* **Work item**
From the data below, repeat exactly the lines from the line with "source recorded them" to the line with "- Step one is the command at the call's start", both included.
Given information below:
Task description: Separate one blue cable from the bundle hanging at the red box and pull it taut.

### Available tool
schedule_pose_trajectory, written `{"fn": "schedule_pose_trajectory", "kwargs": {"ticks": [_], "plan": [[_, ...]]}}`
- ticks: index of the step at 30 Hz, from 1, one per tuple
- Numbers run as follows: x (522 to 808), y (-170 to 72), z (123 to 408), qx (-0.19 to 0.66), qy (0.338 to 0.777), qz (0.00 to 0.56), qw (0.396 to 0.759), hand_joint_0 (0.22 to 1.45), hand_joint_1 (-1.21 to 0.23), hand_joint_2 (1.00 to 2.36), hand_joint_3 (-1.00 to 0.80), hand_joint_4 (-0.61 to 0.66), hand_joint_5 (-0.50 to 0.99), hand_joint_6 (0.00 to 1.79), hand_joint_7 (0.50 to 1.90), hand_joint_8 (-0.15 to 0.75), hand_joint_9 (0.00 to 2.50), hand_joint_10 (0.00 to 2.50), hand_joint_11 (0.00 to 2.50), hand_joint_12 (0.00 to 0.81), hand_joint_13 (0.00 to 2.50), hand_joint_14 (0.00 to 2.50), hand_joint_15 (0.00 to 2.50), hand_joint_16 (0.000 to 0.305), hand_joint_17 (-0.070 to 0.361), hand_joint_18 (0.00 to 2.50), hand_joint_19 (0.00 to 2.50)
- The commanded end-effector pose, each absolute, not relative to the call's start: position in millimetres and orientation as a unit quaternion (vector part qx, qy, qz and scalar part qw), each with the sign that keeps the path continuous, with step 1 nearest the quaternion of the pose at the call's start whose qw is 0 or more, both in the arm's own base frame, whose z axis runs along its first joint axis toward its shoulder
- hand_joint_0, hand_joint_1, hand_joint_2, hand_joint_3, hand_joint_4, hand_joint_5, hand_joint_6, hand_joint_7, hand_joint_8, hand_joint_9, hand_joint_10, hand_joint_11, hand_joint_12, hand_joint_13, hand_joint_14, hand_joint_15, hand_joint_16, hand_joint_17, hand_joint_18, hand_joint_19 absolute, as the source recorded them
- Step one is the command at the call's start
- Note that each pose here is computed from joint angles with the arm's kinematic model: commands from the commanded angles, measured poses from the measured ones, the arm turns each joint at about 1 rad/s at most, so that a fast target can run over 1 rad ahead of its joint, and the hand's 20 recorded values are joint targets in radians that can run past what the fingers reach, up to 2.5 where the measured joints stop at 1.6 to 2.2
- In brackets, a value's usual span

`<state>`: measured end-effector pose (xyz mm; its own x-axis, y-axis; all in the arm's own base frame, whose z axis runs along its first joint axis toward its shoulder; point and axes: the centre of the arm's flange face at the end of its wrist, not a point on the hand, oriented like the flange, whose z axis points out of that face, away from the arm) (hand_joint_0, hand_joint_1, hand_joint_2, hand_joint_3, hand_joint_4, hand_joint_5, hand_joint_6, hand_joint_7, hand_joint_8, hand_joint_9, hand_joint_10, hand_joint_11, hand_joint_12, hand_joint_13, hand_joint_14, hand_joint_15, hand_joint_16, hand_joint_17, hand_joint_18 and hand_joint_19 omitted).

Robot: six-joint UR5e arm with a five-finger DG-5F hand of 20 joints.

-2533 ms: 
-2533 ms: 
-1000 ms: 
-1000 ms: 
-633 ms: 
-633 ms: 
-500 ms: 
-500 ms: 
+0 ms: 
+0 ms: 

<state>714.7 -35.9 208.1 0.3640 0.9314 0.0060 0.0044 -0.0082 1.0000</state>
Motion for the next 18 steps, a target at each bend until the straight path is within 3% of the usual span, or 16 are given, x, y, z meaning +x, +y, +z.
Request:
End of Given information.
* **Reply to the task**
- hand_joint_0, hand_joint_1, hand_joint_2, hand_joint_3, hand_joint_4, hand_joint_5, hand_joint_6, hand_joint_7, hand_joint_8, hand_joint_9, hand_joint_10, hand_joint_11, hand_joint_12, hand_joint_13, hand_joint_14, hand_joint_15, hand_joint_16, hand_joint_17, hand_joint_18, hand_joint_19 absolute, as the source recorded them
- Step one is the command at the call's start

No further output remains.